Print exactly the lines below between the line holding "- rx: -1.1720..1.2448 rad" and the line holding "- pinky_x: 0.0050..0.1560", inclusive, and nothing more.

*** Supplied data ***

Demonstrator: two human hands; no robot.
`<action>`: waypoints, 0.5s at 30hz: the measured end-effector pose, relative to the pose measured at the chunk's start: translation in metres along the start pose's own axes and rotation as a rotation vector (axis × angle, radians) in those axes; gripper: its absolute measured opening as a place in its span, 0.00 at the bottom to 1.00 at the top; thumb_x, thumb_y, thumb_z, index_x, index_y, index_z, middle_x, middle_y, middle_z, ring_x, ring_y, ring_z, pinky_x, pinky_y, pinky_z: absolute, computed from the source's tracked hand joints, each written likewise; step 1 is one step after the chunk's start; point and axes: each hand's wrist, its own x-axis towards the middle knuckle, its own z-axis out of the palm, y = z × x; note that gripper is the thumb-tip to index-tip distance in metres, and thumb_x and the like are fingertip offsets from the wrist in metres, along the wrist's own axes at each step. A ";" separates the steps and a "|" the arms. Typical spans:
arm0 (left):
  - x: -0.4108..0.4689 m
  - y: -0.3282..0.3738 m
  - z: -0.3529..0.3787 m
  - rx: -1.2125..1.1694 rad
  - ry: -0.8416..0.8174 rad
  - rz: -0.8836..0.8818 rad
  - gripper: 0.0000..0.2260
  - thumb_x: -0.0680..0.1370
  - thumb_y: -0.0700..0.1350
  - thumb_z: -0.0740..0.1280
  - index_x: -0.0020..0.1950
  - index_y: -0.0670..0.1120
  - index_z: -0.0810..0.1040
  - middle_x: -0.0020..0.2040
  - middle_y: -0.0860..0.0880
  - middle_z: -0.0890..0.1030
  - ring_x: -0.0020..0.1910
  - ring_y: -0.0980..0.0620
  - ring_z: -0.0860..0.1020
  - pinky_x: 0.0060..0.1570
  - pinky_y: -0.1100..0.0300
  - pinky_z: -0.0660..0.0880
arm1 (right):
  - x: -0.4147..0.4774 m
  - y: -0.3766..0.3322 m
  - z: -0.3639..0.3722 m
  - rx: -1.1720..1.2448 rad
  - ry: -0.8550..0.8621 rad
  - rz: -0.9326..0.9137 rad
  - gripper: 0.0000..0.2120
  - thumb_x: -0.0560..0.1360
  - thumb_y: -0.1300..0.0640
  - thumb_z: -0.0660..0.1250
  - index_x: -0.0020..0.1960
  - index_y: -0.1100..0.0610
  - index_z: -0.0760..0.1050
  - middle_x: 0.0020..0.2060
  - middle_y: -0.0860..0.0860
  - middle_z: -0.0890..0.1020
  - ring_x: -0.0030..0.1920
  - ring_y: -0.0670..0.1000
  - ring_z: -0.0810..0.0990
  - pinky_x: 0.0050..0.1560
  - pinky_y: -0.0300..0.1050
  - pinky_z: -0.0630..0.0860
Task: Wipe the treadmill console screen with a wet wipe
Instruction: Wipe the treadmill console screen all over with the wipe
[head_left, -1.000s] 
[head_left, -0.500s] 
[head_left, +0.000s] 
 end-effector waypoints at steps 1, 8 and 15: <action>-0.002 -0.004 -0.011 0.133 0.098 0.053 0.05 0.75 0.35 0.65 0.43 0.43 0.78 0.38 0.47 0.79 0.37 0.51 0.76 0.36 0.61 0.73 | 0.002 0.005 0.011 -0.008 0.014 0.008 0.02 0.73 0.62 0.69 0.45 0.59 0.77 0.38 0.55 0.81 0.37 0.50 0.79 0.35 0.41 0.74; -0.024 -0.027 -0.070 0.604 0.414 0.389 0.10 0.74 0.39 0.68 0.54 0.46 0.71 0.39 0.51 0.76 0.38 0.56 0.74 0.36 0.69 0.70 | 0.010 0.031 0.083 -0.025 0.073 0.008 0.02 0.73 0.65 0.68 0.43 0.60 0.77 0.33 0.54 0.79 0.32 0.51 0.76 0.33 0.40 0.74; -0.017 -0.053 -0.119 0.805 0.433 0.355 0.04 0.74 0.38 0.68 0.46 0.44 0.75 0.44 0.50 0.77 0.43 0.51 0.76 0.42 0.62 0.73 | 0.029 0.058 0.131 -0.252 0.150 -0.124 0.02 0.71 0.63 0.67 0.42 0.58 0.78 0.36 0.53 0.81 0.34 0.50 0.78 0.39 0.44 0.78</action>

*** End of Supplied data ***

_Response to this task_:
  - rx: -1.1720..1.2448 rad
  - ry: -0.8550..0.8621 rad
  - rz: -0.9326..0.9137 rad
  - gripper: 0.0000..0.2120
  - thumb_x: -0.0560..0.1360
  - thumb_y: -0.1300..0.0640
  - thumb_z: -0.0660..0.1250
  - index_x: -0.0020..0.1960
  - index_y: -0.1100..0.0610
  - index_z: -0.0760..0.1050
  - middle_x: 0.0020..0.2060
  - middle_y: -0.0860..0.0860
  - middle_z: -0.0890..0.1020
  - ring_x: -0.0030..0.1920
  - ring_y: -0.0670..0.1000
  - ring_z: -0.0810..0.0990
  - pinky_x: 0.0050..0.1560

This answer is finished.